Samuel prese le annotazioni di Dawson e ci diede una rapida occhiata. “Cos’altro pensi della miniera d’oro? Riusciremo a estrarre abbastanza oro da soddisfare Nemrok?”
“Con quelle sue richieste?” Dawson rise.
“Ci serve l’oro. Ho saputo che gli Hashishin chiedono tantissimo oro per permettere agli Orchi l’accesso nelle loro terre.”
Dawson sputò. “Non capisco comunque che cosa stiano cercando lì.

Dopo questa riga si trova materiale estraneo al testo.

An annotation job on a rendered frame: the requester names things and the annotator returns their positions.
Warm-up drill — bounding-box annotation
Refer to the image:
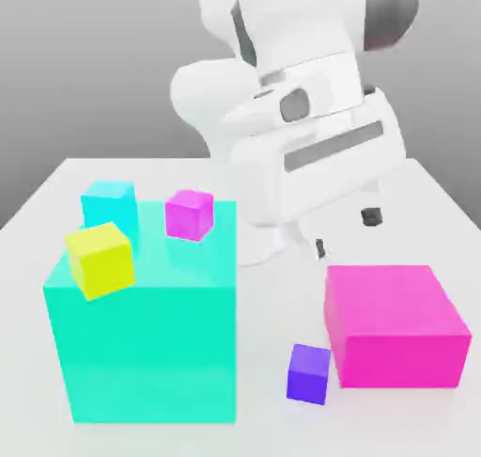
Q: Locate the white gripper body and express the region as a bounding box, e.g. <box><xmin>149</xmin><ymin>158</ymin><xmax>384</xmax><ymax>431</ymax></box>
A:
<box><xmin>228</xmin><ymin>87</ymin><xmax>409</xmax><ymax>229</ymax></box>

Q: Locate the small magenta cube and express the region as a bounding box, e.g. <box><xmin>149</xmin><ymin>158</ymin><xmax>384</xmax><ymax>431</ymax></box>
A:
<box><xmin>163</xmin><ymin>188</ymin><xmax>215</xmax><ymax>244</ymax></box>

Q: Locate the small purple cube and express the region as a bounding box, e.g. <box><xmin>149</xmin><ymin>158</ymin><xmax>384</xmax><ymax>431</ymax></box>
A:
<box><xmin>286</xmin><ymin>343</ymin><xmax>333</xmax><ymax>406</ymax></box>

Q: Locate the small cyan cube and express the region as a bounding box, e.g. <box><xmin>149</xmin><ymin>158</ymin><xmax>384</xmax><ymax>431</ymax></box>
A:
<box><xmin>79</xmin><ymin>180</ymin><xmax>140</xmax><ymax>248</ymax></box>

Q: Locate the small yellow cube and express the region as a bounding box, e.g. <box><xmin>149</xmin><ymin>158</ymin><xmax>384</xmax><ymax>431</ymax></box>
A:
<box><xmin>64</xmin><ymin>221</ymin><xmax>137</xmax><ymax>302</ymax></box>

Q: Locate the large pink box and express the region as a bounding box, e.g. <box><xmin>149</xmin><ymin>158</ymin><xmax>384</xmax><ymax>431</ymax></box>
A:
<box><xmin>323</xmin><ymin>263</ymin><xmax>473</xmax><ymax>390</ymax></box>

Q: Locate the large teal box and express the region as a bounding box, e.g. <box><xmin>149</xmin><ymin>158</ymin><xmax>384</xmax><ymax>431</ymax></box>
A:
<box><xmin>41</xmin><ymin>199</ymin><xmax>238</xmax><ymax>425</ymax></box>

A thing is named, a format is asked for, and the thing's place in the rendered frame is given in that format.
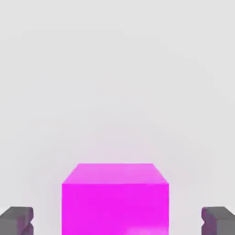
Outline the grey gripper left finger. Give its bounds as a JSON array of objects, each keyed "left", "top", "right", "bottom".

Ci sono abbastanza artefatti da trovare qui a Geldern. Cosa potrebbero trovare nel Varant, che non possono scovare qui?”
“Questi non sono affari tuoi. E ora? Riusciremo ad accumulare abbastanza oro?”

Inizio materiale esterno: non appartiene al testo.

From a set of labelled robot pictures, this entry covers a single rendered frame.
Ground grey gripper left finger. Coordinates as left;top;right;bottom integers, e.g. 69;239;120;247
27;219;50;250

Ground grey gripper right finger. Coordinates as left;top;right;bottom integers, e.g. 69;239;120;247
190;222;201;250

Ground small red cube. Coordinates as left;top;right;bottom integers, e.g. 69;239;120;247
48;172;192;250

“Non con la sola miniera che c’è qui in città. Ma con l’oro estratto più a nord. anche se non è così tanto, sarà sufficiente. Potremmo ottenerne di più, scavando nuove gallerie. Ho già in mente qualcosa. Una delle pareti della miniera è molto sottile. Forse basterà un solo schiavo per abbattere la parete in fretta. Con un po’ di fortuna ci saranno più vene lì.

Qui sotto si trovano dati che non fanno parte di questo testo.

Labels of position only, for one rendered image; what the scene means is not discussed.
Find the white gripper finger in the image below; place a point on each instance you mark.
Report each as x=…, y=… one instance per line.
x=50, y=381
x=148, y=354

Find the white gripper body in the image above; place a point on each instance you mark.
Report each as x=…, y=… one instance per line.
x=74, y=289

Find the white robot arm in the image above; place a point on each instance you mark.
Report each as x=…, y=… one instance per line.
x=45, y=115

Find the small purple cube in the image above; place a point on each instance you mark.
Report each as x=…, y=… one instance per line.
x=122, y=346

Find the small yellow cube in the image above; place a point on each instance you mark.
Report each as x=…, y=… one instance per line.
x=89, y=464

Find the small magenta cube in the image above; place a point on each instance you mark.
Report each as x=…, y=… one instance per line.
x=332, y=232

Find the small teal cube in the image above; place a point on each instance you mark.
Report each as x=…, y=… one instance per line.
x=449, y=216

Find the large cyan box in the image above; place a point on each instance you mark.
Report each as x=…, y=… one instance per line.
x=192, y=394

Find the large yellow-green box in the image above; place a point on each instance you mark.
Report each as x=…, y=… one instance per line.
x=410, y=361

“Ne parlerò con Nemrok. Magari ci darà qualche schiavo in più per la miniera d’oro.”
“Può prenderli dalla miniera di zolfo. Lì ci sono comunque fin troppi schiavi.”
“Non può. Gli sciamani, sai…” Samuel si interruppe, vedendo un giovanotto che camminava con ostentazione verso di lui. Sospirò dentro di sé e serrò i denti. “Che cosa ci fai qui?” chiese, con tono meno cortese di quanto volesse.
Il giovane Talor sorrise compiaciuto, infilando i pollici nella cintura. “Mi manda il Mastro Lukas.”
“Cosa vuole?” chiese Samuel, anche se era abbastanza sicuro di sapere perché il mastro carpentiere avesse mandato il suo apprendista.
“Vuole protestare. Isabella sta martellando troppo rumorosamente.” Dal suo sguardo era facile dire quanto fosse consapevole di essere stato sfrontato.
“Mi dicono che martellare sia una parte essenziale della forgiatura.”
“Allora la sgualdrina deve martellare più silenziosamente.”
“Non chiamarla così” Samuel non era di certo un paladino in missione per salvare l’onore di vergini innocenti, ma non gli piaceva l’arroganza di Talor.
“Perché no?” Talor sembrava imperturbato e alzò le spalle. “Non cambia niente per me. Sono stato da lei molte volte e penso che anche alcuni dei tuoi uomini ci sono stati.”
Samuel non credette neanche a una parola del piccolo spaccone. “Attento a come parli in mia presenza, moccioso che non sei altro. Ed ora fila via. Ho problemi molto più importanti di un martello rumoroso.”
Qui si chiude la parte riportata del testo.